Ao redor da ferida superior, os elfos teceram sua primeira defesa: uma rede elemental de vento, fogo e água-espelho, um casulo luminoso destinado a conter a instabilidade na fronteira. Seus assentamentos pertenciam a essa rede, não ao solo comum — cristas, picos, planaltos congelados e palácios sustentados por canto e ritual. Abaixo deles, os anões deram peso ao mundo. Reforçaram a concha em formação com ferro, fórmula e ordem mecânica, construindo aquilo que os manuscritos descrevem como um esqueleto para a realidade. Entre a teia superior e as regiões inferiores mais pesadas surgiram as Terras do Equilíbrio, um denso cinturão central onde rios, campos e florestas se tornaram estáveis o bastante para a civilização mortal.

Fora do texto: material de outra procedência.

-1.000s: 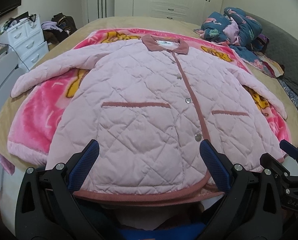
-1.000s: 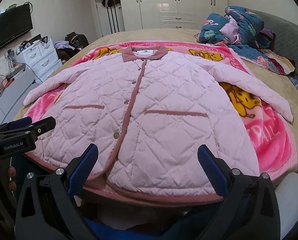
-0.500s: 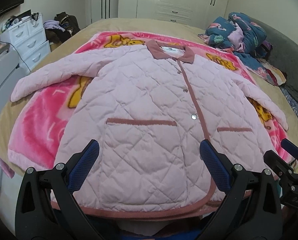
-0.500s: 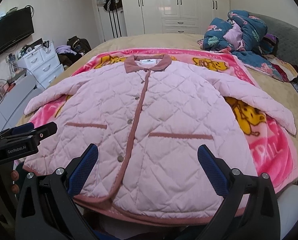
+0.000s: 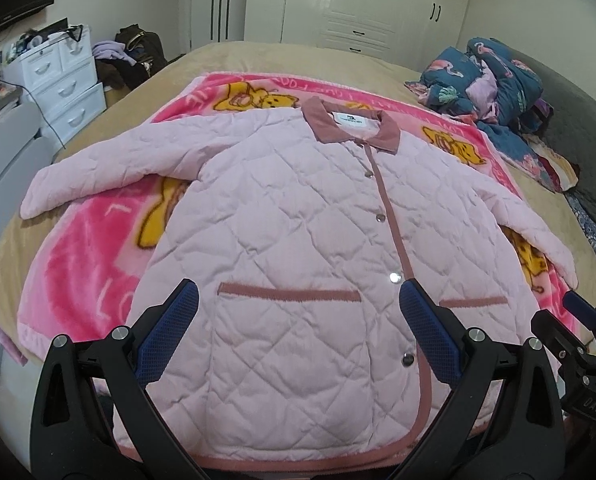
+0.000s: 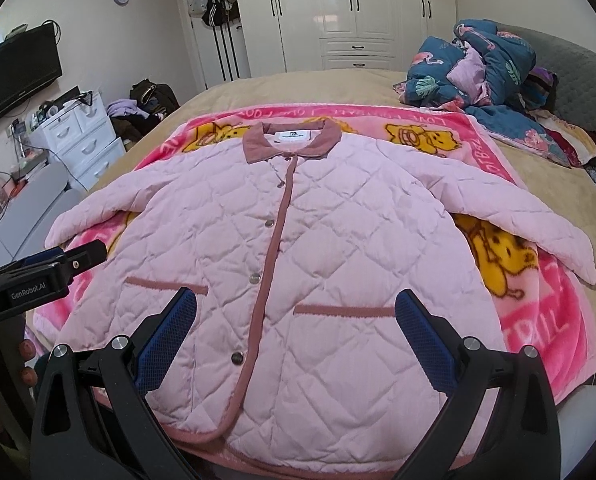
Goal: Fold large clothes
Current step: 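Move the right tool toward the jacket sleeve beside it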
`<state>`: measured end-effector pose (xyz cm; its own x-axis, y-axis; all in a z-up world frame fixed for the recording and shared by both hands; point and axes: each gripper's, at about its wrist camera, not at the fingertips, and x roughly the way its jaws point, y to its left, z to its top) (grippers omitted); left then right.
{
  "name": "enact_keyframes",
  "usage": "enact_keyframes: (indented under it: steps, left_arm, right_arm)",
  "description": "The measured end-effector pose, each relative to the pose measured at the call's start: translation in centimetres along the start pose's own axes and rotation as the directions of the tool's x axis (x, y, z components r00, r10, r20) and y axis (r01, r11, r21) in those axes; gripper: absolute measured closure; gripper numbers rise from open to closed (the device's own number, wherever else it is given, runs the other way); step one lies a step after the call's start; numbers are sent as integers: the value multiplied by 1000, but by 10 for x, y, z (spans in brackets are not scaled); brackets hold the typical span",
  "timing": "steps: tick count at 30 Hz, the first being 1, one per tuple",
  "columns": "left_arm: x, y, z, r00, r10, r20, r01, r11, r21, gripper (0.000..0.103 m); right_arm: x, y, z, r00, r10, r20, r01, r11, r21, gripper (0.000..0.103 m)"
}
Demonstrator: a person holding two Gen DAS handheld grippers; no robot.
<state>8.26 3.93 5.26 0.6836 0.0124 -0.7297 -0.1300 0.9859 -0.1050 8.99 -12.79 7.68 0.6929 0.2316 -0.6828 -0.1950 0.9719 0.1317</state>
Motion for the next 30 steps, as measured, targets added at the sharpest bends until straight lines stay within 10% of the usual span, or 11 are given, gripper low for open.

O Ovo também fornece os ritmos do mundo. Apollo adormecido é descrito como se movendo ao redor da concha perto do terço inferior, e sua passagem produz a alternância de luz e escuridão. Uma rotação mais lenta da pesada massa inferior marca um ciclo maior. Esse giro faz mais do que mudar o clima. Estradas podem se tornar possíveis ou impossíveis; desertos ocidentais, florestas orientais e ruínas esquecidas parecem se abrir e fechar aos viajantes. Crônicas falam de “anos fechados”, quando rotas desaparecem e expedições não retornam, como se o mundo simplesmente tivesse virado o rosto.
Por fim, a própria paisagem é um arquivo. Montanhas carregam cicatrizes de vínculos élficos; estruturas profundas lembram tentativas anãs de selar horrores antigos; planícies são catástrofe alisada pelo peso e pelo tempo. Senhores permanecem encerrados em gelo, cristal, mecanismos, desertos e florestas. A superfície pode parecer pastoral enquanto repousa sobre uma guerra adormecida. O Ovo-Mundo é, portanto, cosmologia e cartografia ao mesmo tempo: a afirmação de que viajar por Aurelion é atravessar a Memória fossilizada de como a existência foi montada.